• [Exercise details]:
In the records that follow, find the line with "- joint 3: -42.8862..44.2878"; from there, retype every line exactly through the line with "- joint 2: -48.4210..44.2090", which also belongs to the answer.
****
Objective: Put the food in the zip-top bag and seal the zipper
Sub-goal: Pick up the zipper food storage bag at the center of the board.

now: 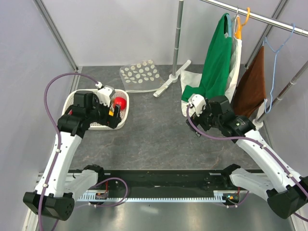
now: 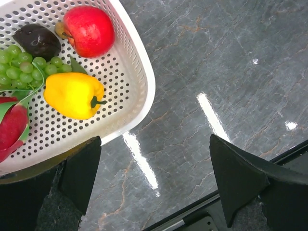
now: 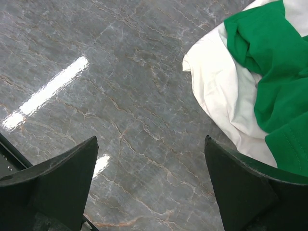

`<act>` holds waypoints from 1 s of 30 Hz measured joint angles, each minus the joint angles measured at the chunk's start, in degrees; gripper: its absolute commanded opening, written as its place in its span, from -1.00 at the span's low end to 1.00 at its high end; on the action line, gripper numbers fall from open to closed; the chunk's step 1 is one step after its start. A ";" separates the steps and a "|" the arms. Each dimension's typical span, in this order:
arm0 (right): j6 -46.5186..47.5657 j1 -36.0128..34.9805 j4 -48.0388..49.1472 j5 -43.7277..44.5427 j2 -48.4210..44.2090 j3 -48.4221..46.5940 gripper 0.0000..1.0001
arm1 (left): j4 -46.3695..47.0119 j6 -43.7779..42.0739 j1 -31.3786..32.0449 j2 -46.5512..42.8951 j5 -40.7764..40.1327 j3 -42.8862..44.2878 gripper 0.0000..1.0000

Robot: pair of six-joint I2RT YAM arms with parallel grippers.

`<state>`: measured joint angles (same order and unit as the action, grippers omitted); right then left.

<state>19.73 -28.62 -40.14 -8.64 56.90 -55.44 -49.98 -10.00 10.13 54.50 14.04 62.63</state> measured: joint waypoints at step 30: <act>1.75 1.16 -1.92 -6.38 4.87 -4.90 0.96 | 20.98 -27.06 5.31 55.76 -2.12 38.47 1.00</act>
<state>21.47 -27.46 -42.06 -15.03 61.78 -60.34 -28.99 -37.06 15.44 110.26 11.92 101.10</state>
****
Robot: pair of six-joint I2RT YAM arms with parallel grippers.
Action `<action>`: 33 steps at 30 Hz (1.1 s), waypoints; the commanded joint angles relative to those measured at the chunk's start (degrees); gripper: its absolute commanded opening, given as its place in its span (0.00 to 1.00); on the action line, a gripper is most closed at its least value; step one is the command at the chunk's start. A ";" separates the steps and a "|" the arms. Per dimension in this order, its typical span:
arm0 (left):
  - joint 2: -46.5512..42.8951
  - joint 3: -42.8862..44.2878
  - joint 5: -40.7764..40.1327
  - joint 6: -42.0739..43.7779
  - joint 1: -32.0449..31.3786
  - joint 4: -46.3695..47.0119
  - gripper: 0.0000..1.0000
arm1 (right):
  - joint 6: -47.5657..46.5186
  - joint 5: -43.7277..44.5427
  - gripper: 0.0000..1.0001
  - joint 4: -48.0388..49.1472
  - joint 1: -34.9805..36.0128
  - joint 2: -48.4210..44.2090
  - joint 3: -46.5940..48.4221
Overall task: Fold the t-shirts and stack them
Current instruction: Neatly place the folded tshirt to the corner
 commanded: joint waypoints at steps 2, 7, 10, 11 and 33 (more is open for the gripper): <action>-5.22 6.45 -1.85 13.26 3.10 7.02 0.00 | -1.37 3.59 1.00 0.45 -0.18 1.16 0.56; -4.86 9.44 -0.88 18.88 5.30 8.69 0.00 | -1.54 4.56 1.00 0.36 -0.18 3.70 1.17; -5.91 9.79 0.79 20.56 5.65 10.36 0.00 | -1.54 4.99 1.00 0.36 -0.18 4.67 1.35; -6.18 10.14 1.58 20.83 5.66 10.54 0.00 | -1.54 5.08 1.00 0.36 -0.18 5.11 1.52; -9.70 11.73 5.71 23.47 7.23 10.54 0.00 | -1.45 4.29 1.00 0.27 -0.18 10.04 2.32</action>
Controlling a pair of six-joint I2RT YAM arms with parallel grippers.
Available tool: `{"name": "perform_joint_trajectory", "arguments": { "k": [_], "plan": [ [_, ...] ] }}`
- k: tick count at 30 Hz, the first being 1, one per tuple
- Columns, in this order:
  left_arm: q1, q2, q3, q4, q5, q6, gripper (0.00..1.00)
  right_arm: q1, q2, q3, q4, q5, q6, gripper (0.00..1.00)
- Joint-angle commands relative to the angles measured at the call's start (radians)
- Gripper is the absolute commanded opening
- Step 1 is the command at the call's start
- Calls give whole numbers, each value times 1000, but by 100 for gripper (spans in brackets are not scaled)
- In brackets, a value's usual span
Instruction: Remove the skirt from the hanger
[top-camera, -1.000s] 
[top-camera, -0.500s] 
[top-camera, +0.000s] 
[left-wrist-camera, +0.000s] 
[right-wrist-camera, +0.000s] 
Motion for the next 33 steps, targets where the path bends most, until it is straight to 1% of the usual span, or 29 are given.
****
• [Output of the exercise]:
  - joint 3: -42.8862..44.2878
  - joint 5: -40.7764..40.1327
  - joint 6: -42.0739..43.7779
  - joint 1: -32.0449..31.3786
  - joint 4: -46.3695..47.0119
  - gripper: 0.0000..1.0000
arm1 (right):
  - joint 6: -47.5657..46.5186
  - joint 5: -43.7277..44.5427
  - gripper: 0.0000..1.0001
  - joint 4: -48.0388..49.1472
  - joint 1: -34.9805..36.0128
  - joint 2: -48.4210..44.2090

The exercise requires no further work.